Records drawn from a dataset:
++++

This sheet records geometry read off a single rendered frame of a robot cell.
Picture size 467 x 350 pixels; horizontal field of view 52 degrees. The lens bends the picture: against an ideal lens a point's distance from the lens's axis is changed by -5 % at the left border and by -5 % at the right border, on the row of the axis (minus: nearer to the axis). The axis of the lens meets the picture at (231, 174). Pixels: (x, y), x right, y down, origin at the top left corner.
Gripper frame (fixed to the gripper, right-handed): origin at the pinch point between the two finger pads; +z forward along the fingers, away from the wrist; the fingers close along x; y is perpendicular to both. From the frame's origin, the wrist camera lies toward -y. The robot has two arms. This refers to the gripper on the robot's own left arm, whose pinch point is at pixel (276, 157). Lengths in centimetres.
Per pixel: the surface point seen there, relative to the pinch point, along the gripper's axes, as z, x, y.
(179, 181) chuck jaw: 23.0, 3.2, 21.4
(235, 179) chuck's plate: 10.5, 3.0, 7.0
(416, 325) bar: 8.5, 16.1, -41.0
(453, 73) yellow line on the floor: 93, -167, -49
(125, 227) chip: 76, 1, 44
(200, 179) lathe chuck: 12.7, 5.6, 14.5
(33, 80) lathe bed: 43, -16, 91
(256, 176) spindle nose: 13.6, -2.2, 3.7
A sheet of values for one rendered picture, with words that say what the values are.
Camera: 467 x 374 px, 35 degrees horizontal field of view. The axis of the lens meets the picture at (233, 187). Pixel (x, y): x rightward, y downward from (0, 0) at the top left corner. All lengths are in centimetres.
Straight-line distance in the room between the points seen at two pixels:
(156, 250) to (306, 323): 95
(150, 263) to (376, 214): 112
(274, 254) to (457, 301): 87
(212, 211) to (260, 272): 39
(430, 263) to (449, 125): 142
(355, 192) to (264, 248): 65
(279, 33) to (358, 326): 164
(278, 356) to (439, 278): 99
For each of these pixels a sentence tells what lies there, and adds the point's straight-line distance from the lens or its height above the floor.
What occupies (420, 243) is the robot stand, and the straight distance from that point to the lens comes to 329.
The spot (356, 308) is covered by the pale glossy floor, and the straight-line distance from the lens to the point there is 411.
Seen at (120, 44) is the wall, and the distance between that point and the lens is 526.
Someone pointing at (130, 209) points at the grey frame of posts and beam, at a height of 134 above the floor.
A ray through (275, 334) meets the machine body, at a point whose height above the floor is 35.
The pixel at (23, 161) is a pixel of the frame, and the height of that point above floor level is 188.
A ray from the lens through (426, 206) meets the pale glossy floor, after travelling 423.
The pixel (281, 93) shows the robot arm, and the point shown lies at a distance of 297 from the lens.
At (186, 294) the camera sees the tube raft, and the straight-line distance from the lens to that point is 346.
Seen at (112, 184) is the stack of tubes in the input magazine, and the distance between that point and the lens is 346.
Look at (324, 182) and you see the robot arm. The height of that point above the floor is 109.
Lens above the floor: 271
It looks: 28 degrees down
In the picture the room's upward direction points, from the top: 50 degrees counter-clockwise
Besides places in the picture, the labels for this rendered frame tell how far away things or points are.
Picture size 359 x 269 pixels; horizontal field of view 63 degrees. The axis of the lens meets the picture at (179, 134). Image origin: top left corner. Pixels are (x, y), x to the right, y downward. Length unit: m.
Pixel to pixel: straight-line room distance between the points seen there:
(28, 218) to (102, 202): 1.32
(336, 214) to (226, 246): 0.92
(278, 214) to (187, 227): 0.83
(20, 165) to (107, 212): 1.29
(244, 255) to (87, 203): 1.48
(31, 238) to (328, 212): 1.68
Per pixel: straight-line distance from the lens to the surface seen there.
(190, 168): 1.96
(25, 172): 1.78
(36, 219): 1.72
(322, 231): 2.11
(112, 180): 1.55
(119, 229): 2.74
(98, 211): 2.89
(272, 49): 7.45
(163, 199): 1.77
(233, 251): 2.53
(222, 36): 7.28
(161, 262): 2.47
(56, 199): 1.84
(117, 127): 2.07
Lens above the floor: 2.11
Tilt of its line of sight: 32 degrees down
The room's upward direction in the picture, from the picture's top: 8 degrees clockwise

++++

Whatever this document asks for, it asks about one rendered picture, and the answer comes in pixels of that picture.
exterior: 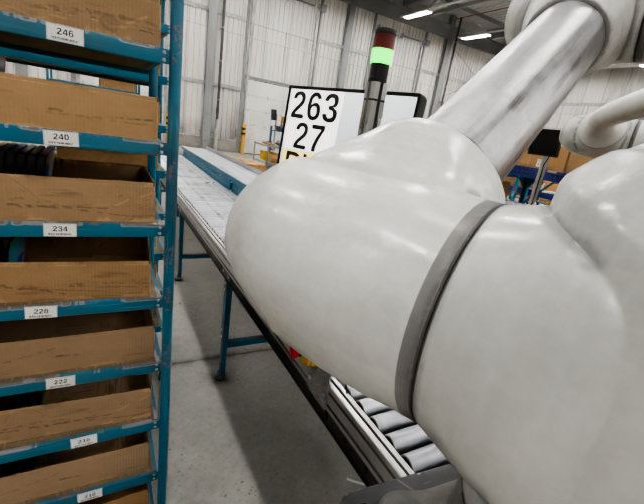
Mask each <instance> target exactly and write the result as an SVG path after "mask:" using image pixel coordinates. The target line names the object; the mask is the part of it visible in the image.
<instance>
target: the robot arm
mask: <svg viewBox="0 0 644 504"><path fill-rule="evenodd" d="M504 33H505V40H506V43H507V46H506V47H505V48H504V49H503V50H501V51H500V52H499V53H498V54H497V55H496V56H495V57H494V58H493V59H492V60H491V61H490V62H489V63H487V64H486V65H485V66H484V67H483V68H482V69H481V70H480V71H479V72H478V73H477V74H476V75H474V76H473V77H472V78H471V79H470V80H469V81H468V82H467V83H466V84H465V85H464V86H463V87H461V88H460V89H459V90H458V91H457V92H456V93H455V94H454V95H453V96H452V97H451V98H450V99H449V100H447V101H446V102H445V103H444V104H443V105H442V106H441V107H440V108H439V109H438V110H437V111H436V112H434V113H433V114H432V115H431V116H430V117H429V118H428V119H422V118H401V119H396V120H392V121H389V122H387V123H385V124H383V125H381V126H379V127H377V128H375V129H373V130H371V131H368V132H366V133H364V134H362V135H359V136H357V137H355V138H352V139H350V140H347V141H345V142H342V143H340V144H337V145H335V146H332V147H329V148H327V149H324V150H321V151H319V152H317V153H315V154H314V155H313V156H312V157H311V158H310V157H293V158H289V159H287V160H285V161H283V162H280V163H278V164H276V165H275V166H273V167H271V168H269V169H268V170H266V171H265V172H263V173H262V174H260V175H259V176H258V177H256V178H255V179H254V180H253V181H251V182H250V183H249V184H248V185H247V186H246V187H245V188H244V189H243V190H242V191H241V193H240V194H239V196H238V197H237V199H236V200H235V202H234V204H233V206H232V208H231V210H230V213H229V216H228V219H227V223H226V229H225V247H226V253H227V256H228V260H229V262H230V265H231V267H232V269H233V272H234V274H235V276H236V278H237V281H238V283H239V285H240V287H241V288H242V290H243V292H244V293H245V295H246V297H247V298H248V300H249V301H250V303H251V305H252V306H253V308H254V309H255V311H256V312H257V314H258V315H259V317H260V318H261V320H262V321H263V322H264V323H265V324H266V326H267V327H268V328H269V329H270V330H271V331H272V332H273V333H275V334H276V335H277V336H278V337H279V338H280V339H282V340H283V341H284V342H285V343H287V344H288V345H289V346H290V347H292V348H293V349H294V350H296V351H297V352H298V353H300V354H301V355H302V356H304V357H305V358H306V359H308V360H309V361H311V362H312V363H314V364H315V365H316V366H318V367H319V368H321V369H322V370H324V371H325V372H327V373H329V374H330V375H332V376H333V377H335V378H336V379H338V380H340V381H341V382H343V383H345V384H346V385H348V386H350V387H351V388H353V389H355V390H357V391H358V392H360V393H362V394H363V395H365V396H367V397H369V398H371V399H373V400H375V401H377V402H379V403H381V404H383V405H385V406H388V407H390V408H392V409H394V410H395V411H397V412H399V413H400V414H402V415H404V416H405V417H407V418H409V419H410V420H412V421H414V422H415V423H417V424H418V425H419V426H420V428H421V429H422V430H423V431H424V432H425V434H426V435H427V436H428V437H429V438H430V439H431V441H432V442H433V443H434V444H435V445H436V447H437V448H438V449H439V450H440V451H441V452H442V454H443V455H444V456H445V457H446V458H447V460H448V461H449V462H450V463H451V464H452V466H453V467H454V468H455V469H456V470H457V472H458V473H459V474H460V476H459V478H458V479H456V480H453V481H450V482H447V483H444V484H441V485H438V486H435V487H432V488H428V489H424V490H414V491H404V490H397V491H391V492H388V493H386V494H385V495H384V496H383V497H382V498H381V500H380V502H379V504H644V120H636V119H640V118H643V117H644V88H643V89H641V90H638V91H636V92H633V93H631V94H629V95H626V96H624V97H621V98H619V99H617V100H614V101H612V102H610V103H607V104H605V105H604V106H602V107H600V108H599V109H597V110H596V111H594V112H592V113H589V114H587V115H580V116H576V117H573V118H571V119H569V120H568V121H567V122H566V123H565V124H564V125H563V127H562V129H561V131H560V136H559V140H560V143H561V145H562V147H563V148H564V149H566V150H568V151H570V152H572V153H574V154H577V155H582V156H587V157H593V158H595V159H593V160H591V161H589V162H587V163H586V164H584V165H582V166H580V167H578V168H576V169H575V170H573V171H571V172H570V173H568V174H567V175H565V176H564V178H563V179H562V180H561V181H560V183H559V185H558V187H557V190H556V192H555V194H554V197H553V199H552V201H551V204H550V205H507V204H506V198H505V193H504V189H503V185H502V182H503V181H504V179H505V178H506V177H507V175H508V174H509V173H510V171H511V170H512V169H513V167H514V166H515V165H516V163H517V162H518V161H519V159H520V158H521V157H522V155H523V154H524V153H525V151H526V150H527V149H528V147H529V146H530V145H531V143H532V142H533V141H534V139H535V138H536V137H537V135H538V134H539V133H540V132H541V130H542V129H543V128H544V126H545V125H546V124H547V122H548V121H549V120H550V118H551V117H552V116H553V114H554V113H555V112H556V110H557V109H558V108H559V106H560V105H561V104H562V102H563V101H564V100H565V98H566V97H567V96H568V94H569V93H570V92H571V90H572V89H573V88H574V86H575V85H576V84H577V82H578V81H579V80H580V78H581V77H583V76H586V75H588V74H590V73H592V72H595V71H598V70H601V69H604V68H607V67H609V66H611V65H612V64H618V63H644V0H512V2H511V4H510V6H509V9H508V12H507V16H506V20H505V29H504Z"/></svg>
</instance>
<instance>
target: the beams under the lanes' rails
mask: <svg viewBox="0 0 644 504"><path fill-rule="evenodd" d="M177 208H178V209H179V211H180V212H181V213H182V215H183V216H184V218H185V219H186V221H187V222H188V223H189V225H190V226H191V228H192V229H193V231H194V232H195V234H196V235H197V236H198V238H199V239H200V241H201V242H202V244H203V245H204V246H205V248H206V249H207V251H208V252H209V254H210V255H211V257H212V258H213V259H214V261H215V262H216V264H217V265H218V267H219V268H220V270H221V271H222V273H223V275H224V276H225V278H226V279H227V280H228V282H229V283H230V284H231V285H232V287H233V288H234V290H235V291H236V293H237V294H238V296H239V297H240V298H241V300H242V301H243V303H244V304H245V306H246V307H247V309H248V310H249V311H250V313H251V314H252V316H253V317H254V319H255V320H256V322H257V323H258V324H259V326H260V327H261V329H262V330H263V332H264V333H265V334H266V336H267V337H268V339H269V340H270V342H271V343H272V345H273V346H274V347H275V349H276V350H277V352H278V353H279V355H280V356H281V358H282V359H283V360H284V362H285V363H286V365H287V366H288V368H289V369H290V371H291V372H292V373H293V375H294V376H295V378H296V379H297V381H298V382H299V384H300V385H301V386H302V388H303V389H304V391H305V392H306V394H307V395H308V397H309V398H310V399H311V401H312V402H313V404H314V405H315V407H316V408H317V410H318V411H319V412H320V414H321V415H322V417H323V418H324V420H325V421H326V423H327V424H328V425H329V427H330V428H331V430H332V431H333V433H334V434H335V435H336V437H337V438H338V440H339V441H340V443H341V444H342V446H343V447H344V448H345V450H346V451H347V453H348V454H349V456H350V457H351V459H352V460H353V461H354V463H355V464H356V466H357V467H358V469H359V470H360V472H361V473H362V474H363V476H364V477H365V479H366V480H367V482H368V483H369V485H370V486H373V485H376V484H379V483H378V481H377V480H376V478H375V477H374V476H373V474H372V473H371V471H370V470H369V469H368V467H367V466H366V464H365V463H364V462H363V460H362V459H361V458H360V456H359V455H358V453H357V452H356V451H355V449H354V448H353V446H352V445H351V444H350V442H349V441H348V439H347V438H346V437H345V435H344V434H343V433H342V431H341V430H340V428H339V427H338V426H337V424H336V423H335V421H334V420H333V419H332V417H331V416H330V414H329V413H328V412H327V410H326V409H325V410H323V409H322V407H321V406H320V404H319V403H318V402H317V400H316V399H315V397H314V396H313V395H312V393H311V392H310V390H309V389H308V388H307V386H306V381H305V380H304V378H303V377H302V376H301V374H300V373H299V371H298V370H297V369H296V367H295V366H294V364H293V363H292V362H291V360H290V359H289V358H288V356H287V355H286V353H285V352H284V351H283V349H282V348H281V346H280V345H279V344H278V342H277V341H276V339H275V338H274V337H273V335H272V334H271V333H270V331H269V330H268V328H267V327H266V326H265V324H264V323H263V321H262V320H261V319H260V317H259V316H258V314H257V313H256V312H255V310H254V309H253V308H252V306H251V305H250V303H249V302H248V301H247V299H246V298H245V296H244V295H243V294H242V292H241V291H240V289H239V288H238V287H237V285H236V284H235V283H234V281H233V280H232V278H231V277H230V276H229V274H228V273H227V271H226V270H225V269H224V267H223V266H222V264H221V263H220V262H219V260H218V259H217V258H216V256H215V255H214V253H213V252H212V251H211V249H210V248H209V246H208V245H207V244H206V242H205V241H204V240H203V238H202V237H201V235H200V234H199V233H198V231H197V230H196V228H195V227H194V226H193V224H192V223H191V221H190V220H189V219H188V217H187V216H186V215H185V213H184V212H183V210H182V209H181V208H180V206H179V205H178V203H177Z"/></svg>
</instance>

++++

Assignment: Of the entries listed above, reproduce only the lines starting at the line containing "Straight-line distance in" and ending at the line containing "For each of". Include both, exactly as they stand.

Completed task:
Straight-line distance in the room between the points seen at two pixels:
(156, 250) to (306, 323): 95
(150, 263) to (376, 214): 112
(274, 254) to (457, 301): 87
(212, 211) to (260, 272): 39
(430, 263) to (449, 125): 142
(355, 192) to (264, 248): 65
(279, 33) to (358, 326): 164
(278, 356) to (439, 278): 99
For each of these pixels a sentence tells what lies there, and adds the point's straight-line distance from the lens or its height above the floor.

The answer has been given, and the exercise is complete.